What to do: Get current with advised feed coverage. Be prepared to extend coverage on additional price pressure.   

Hedgers: Carry all risk in the cash market for now.

Feed needs: You have all corn-for-feed and soybean meal needs in the cash market through December.

 

Cattle

Price action: February live cattle fell 5 cents to $155.825, around the middle of the day’s range. January feeder cattle gained $1.325 to $183.775, the contract’s highest close since Sept. 19.

Fundamental analysis: Bullish cash market fundamentals continued to support live cattle futures, though today’s gains were limited by bearish outside markets, including a stronger U.S. dollar index, sharply lower crude oil prices and a sell-off in the U.S. stock market. Feeder futures were supported by the corn market’s drop to 3 1/2-month lows.

Expectations for continued strength in cash market likely will support futures. Live steers averaged $156.42 last week, up 35 cents from the previous week and the ninth consecutive weekly increase. Weakness in the wholesale beef market continues amid higher daily slaughter levels. Choice beef cutout values fell $2.69 to $247.24, a seven-week low. Select grade cutout value fell $1.47 to $223.09. The Choice-Select spread is presently $24.15. Movement at midday was 68 loads.

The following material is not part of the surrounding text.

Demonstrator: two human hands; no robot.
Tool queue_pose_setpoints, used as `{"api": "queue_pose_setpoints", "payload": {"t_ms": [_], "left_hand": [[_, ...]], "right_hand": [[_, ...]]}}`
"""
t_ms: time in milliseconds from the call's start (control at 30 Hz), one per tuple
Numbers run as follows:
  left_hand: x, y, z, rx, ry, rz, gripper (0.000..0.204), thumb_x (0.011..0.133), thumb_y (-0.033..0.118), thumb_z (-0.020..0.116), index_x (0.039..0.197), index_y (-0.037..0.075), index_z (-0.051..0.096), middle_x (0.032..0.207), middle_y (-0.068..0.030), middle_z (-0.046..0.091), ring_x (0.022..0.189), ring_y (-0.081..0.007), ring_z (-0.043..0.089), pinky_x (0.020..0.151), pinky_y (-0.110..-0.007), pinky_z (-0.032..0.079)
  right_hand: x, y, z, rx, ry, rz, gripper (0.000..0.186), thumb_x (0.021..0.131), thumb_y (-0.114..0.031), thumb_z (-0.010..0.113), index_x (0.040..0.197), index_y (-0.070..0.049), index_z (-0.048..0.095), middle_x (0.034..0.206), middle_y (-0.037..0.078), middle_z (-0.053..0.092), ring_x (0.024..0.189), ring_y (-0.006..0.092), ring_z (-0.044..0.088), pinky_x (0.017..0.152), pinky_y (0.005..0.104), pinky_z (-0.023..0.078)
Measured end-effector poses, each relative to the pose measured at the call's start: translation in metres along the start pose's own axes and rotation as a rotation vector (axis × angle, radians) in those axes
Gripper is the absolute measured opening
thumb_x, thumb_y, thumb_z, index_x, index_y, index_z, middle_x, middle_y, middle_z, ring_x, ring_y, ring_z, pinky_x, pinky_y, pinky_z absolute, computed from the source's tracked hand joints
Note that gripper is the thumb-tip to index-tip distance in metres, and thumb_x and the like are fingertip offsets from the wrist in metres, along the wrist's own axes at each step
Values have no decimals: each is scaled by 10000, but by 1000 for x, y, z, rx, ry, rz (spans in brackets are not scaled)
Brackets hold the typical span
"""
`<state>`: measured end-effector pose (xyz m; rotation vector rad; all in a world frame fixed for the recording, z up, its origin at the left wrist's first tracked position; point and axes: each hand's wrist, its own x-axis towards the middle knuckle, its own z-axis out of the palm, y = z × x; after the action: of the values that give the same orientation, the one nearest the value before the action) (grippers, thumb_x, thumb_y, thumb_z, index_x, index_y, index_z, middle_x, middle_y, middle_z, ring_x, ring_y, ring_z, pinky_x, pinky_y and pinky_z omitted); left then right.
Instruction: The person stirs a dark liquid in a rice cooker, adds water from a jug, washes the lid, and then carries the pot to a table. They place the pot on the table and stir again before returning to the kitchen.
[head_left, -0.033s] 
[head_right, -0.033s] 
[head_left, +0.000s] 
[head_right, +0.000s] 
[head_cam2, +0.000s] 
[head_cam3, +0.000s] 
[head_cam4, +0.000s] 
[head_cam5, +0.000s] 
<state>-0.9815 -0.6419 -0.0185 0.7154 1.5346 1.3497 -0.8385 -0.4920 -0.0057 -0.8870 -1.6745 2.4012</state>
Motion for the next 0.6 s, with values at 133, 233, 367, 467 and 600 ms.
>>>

Technical analysis: Live cattle bulls have a solid near-term technical advantage. However, stiff overhead resistance levels lie just overhead. Bulls' next upside objective is closing February futures above solid resistance at the contract high of $157.225. The next downside objective for bears is closing February below solid support at the November low of $152.275. First resistance is seen at today’s high of $156.375, then the November high of $156.95. First support is seen at today’s low of $155.45, then $154.75.

Feeder cattle bulls have also gained a near-term technical advantage. The next upside objective for bulls is to close January futures above resistance at $188.00. The next downside objective for bears is to close prices below solid support at the November low of $176.325. First resistance is seen at today’s high of $184.20, then $185.00. First support is seen at today’s low of $181.95, then $181.00.

What to do: Get current with advised feed coverage. Be prepared to extend coverage on additional price pressure.   

Hedgers: Carry all risk in the cash market for now.

Feed needs: You have all corn-for-feed and soybean meal needs in the cash market through December.